Si bien Tu rostro mañana se publicita como la obra maestra de Javier Marías y él mismo ha llegado a considerarla definitiva -en el sentido que quizá ya no escriba más ficción, esperemos que se retracte-, no es el mejor Marías. Su obra sigue un proceso claro en el que la trama va quedando enterrada en reflexiones e incisos, un camino que empieza a atisbarse en El siglo y alcanza una brillantez absoluta en dos de las mejores novelas del siglo XX -y no sólo en lengua castellana-, Corazón tan blanco y Mañana en la batalla piensa en mí. Tras el paréntesis de la sebaldiana Negra espalda del tiempo, Tu rostro mañana supone una radicalización del ‘estilo Marías’, que fascinará a los muchos adictos, pero que probablemente desconcertará al neófito y que deja una sensación de exceso, de insuficiente construcción sobre unas estructuras demasiado endebles. Marías ya no tiene que demostrar nada, por supuesto, y es probable que lo que puede parecer defectuoso sea intencionado o, al menos, asumido; pero Tu rostro mañana no deja de resultar hermética, para iniciados.

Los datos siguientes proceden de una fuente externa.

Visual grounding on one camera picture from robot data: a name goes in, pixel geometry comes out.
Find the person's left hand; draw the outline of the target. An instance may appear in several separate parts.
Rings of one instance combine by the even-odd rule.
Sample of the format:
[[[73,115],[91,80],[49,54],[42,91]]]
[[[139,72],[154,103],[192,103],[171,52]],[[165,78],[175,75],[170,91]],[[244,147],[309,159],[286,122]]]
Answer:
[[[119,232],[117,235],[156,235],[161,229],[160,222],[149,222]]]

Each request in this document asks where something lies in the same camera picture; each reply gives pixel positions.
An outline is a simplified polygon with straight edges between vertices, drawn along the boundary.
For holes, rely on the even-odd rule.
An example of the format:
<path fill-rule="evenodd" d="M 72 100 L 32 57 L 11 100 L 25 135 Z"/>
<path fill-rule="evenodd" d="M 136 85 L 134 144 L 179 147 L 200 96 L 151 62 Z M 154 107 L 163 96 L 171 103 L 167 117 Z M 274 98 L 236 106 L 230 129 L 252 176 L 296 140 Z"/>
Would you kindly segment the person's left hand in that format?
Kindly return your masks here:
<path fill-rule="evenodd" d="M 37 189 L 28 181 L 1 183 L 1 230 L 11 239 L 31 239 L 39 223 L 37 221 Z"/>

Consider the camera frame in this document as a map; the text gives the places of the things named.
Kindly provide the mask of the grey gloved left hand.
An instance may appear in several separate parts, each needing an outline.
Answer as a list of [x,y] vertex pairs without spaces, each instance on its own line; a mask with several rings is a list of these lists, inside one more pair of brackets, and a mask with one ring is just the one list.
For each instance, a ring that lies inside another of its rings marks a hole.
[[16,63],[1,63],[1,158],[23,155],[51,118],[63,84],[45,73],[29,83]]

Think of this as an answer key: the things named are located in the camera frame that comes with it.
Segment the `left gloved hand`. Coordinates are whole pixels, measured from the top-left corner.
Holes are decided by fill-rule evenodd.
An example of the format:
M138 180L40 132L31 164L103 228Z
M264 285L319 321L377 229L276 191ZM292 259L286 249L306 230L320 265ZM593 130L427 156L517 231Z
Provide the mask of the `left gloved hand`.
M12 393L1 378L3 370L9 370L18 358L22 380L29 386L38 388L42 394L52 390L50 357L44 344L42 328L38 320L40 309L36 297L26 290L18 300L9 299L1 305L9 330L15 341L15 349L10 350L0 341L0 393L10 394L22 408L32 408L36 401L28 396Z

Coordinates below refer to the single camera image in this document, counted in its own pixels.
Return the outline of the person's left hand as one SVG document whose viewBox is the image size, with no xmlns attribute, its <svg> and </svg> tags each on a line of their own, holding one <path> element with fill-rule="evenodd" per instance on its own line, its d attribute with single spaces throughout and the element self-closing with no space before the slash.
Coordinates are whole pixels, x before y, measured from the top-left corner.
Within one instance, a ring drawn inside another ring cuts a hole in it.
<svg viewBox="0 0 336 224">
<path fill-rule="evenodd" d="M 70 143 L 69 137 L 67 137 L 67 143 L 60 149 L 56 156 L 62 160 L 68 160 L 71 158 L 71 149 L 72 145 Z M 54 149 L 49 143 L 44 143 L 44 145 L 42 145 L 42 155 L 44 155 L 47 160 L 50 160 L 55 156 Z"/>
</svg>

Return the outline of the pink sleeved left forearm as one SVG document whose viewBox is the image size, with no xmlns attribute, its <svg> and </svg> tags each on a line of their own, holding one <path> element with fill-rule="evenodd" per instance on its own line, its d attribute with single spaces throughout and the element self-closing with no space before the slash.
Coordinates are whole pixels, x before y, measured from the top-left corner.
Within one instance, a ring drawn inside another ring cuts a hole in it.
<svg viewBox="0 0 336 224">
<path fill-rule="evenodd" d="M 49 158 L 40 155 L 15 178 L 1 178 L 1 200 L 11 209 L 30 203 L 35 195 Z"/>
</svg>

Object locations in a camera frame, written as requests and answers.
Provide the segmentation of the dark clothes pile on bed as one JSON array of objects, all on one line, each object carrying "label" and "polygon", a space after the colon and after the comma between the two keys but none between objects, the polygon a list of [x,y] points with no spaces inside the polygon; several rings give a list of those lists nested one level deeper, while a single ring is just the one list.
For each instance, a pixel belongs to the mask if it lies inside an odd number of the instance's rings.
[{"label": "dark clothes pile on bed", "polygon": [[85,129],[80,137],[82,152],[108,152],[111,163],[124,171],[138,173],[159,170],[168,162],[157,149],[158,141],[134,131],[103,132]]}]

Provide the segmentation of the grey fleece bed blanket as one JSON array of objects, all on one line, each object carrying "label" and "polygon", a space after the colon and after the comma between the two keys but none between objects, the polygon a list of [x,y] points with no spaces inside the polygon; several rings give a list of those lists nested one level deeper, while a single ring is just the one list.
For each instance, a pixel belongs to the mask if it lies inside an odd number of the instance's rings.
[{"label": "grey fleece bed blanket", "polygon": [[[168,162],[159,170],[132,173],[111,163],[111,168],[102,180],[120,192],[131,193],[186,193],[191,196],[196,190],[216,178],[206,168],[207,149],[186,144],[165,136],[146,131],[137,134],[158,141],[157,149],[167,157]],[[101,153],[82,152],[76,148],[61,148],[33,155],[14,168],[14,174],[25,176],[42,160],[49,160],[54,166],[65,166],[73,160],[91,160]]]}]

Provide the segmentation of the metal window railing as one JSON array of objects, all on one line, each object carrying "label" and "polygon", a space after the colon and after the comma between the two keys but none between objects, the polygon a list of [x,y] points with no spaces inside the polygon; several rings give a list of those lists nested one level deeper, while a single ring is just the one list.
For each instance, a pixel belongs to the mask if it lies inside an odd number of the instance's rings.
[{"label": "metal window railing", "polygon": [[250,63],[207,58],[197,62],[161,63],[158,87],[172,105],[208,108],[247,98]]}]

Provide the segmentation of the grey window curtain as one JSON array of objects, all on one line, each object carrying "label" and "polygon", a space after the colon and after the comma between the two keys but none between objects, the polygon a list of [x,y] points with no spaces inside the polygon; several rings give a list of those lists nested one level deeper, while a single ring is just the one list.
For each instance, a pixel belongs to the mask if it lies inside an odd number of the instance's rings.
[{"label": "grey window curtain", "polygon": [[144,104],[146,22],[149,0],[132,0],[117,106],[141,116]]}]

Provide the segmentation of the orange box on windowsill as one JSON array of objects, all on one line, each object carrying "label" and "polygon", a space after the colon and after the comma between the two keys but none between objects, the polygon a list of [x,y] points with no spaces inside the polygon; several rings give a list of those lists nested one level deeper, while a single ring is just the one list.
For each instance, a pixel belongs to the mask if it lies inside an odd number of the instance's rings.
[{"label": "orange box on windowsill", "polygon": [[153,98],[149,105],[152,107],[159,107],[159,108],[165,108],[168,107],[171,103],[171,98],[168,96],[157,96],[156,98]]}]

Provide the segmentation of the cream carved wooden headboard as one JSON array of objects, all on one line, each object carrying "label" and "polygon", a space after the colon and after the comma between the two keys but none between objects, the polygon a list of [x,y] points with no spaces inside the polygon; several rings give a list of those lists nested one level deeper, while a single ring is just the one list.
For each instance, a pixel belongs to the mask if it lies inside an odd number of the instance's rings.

Los lectores empedernidos de Javier Marías están de enhorabuena. Al fin Tu rostro mañana, su novela más amplia, puede leerse de manera natural, sin años de dilación entre tomo y tomo. Con Veneno y sombra y adiós se cierra el periplo londinense de Jacobo -o Jacques o Jack o Jaime o Iago o Yago- Deza, el profesor que se inventaba etimologías en la oxoniense Todas las almas, su fase de espía o intérprete de rostros y carácteres -esa cualidad la comparte con el Marías de carne y hueso, cuya prueba dejó escrita en Miramientos-. Es un regalo para sus fans tanto como para sí mismo, pues en esta novela en tres tomos y 1.600 páginas desgrana gran parte de sus reflexiones, sus fobias y manías, además de incluir los entrañables homenajes a su padre, maestro de tantas cosas, y a “Sir Peter Russell, que nació Peter Wheeler”.